Copy out each line of the entries below in which the string "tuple" appears.

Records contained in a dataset
━━━━━━━━━━━━━━━━

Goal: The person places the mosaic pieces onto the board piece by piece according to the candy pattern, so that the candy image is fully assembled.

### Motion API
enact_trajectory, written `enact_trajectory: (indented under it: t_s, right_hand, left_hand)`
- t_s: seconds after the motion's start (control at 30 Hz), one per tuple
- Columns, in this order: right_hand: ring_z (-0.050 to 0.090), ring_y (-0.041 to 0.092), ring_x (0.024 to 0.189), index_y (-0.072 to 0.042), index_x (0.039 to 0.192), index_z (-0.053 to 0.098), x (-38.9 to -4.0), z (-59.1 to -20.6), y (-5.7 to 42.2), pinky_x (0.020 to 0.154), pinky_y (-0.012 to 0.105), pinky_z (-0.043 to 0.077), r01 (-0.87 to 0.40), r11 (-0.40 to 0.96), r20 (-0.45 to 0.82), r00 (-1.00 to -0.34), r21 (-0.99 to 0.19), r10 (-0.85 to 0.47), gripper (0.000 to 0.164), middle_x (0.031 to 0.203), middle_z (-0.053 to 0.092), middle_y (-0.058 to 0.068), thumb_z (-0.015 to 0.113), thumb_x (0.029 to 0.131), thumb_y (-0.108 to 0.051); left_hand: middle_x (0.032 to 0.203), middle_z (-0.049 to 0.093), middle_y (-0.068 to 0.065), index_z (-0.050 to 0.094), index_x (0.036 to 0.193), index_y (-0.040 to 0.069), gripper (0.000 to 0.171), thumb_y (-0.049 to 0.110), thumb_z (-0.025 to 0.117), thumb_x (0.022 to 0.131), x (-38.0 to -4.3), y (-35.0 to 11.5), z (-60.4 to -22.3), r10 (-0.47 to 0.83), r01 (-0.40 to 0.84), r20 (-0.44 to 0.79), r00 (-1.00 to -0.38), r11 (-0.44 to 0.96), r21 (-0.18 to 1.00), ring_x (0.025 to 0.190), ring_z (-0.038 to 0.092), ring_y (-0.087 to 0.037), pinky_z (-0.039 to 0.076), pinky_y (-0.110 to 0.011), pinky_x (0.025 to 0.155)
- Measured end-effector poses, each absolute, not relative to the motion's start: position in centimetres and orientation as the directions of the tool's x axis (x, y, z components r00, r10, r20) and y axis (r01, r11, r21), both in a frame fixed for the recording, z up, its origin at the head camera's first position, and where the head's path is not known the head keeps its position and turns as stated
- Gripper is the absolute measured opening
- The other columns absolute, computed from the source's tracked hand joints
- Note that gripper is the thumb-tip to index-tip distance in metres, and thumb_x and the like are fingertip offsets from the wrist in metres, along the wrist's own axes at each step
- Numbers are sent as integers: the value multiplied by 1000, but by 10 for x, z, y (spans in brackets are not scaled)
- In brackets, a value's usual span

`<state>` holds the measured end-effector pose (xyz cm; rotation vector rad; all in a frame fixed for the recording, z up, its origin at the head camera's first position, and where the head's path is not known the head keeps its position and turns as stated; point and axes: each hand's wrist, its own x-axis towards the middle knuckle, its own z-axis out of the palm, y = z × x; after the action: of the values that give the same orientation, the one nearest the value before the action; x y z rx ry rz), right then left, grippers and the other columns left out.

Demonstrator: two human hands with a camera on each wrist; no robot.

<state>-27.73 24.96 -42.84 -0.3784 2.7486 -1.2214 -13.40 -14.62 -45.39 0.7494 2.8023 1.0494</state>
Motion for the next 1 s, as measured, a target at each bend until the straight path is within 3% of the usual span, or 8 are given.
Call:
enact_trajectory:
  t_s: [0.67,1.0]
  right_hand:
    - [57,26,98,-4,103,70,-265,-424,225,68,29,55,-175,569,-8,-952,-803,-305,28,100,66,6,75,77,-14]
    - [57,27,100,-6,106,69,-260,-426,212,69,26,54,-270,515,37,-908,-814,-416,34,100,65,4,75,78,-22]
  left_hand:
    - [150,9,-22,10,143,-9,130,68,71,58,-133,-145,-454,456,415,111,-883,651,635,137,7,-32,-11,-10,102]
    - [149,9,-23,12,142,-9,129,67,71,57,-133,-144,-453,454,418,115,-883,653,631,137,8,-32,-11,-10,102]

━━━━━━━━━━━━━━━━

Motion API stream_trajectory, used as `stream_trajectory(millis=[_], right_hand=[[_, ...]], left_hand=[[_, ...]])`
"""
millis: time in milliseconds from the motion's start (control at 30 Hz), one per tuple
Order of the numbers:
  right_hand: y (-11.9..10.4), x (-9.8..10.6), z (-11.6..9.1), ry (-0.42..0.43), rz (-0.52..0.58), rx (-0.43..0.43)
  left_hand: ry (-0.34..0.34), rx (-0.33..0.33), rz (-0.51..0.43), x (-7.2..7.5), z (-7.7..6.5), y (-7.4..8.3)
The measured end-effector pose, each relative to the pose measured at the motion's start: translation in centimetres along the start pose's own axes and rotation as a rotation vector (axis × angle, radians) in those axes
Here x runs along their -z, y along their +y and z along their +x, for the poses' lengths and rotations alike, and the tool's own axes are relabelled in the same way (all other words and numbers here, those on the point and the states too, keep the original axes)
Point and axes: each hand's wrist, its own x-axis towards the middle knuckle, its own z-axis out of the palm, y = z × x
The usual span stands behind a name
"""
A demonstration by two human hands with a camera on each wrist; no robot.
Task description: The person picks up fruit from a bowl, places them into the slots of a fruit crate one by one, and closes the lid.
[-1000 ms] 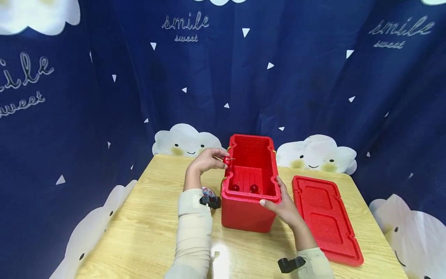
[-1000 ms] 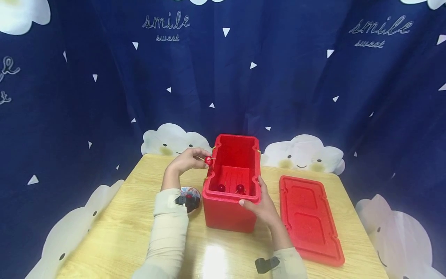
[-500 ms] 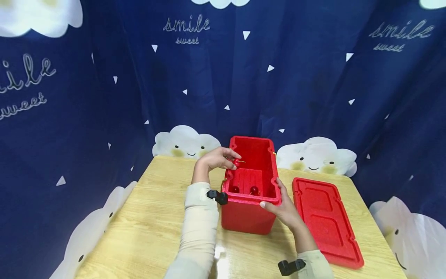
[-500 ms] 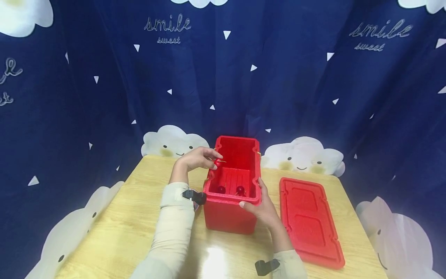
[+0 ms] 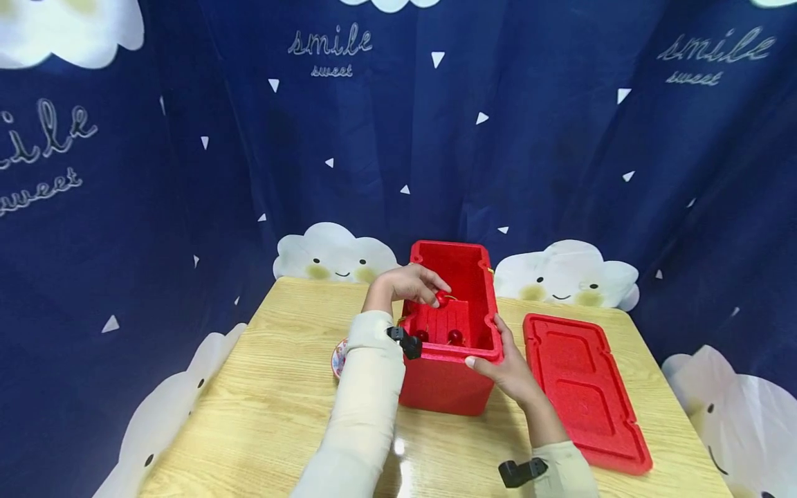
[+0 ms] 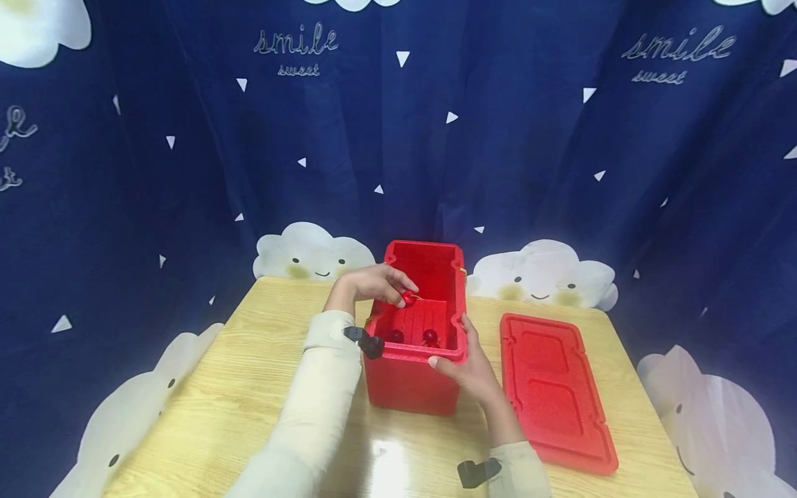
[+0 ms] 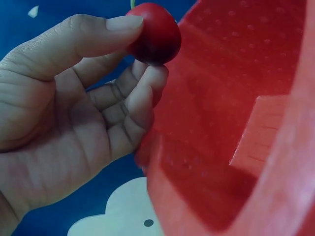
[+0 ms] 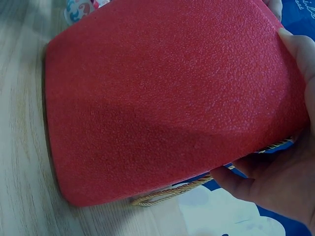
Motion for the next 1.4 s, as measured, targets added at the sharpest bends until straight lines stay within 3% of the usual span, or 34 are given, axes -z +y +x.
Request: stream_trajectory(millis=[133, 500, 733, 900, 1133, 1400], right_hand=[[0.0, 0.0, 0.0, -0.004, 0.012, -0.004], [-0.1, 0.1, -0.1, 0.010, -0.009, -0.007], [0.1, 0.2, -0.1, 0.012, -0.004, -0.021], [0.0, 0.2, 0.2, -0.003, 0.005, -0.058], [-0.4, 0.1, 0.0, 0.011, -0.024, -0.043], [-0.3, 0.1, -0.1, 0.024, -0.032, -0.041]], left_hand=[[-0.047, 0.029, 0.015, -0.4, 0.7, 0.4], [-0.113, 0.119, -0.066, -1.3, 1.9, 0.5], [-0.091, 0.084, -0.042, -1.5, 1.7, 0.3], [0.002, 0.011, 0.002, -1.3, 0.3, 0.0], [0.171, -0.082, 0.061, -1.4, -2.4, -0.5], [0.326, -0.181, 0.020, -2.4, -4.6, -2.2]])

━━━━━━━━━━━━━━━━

Result of the task ::
- t_s: seconds after the motion's start (control at 30 Hz), one per tuple
millis: time in milliseconds from the motion's start (control at 30 Hz), one per tuple

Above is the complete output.